» DIRECTIONS FOR THIS TASK
Leaving out pictures, output exactly the lines below from the one that has "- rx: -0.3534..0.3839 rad" through the one that has "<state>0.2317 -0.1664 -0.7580", and nothing else.

Stored data:
▬▬▬

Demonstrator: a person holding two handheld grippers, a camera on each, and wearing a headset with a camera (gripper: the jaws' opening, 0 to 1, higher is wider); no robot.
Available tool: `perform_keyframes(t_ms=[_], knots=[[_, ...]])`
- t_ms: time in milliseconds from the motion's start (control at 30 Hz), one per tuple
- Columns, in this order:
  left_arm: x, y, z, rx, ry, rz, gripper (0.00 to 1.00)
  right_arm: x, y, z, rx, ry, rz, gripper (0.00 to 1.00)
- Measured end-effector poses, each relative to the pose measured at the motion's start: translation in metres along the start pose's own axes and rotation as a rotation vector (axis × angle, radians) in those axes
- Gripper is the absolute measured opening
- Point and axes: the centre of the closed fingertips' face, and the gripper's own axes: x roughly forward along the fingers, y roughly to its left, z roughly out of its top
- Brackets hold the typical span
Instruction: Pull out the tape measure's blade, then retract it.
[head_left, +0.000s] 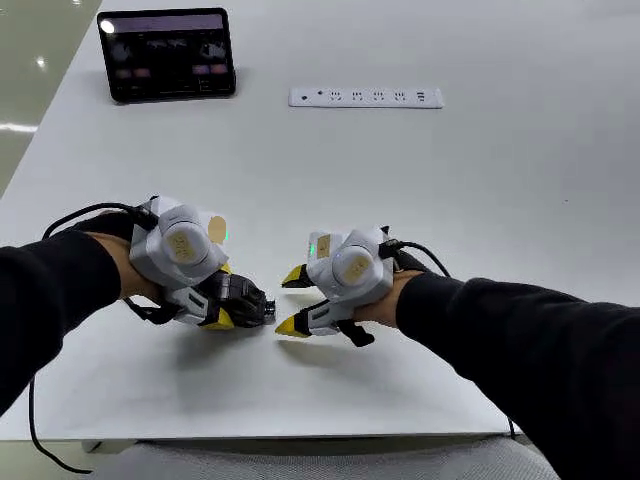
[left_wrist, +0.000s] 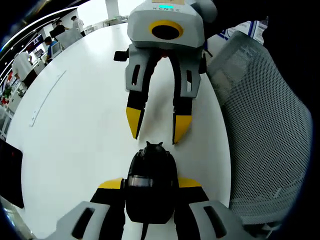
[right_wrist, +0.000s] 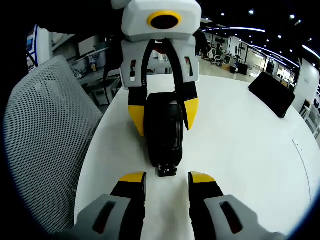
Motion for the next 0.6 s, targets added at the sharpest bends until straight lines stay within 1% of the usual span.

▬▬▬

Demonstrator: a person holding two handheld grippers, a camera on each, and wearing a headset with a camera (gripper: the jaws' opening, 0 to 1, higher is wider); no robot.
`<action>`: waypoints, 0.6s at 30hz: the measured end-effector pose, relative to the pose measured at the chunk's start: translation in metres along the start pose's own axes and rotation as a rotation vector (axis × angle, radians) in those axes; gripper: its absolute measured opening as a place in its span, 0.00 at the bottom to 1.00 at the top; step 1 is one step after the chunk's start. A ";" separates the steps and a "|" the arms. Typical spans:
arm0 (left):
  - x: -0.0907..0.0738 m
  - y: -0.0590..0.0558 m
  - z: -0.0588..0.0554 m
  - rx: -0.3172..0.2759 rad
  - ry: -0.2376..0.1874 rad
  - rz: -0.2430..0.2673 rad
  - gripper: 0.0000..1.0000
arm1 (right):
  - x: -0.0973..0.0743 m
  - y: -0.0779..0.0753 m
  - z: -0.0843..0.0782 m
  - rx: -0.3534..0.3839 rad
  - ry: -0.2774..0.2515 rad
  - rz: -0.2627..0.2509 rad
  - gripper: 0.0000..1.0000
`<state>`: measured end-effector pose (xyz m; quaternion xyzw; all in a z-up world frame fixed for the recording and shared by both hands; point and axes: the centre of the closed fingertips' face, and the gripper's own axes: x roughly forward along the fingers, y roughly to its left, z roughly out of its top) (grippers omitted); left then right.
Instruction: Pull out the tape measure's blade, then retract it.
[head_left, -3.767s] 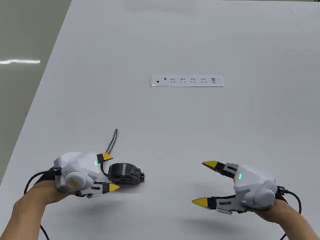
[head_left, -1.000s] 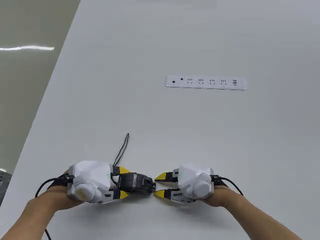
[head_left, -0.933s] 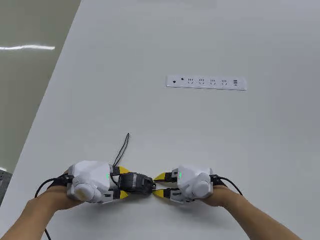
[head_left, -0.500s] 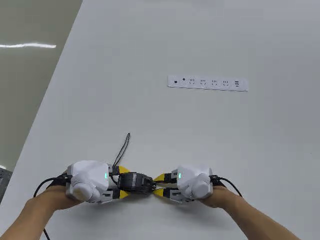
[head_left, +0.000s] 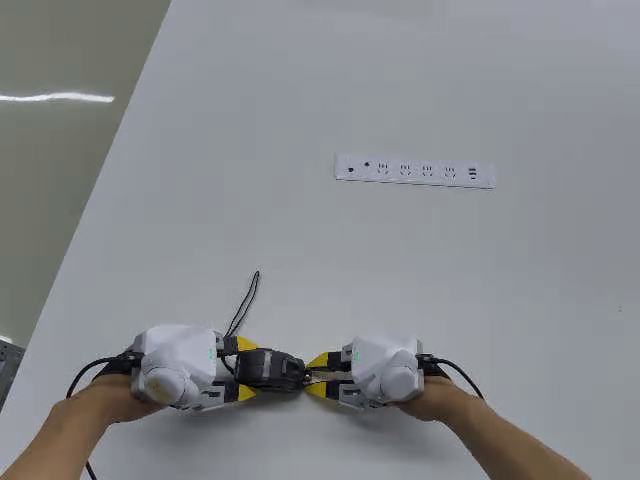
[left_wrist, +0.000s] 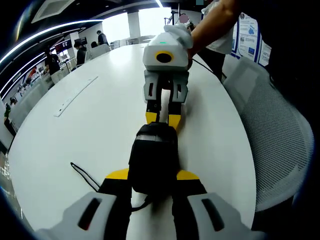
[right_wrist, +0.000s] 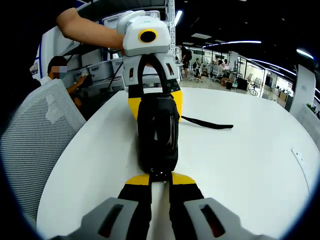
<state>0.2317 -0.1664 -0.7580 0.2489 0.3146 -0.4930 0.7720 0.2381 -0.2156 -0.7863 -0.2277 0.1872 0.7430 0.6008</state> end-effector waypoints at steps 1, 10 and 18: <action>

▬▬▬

» RESPONSE AREA
  - rx: -0.3534..0.3839 rad
  - ry: -0.2774..0.2515 rad
  - rz: -0.2627..0.2509 rad
  - gripper: 0.0000..1.0000
`<state>`: measured end-effector pose (xyz m; quaternion xyzw; all in a z-up world frame fixed for the recording and shared by both hands; point and axes: the centre of the closed fingertips' face, and the gripper's own axes: x roughly forward along the fingers, y roughly to its left, z roughly out of its top) (grippers omitted); left then right.
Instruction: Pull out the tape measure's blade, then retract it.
[head_left, -3.767s] 
[head_left, -1.000s] 
[head_left, -0.933s] 
[head_left, -0.500s] 
[head_left, +0.000s] 
[left_wrist, +0.000s] 
[right_wrist, +0.000s] 
<state>0.2317 -0.1664 -0.7580 0.2489 0.3146 -0.4930 0.7720 0.2381 -0.2156 -0.7863 -0.2277 0.1872 0.7430 0.6008</state> end-effector waypoints at steps 1, 10 and 18: <action>

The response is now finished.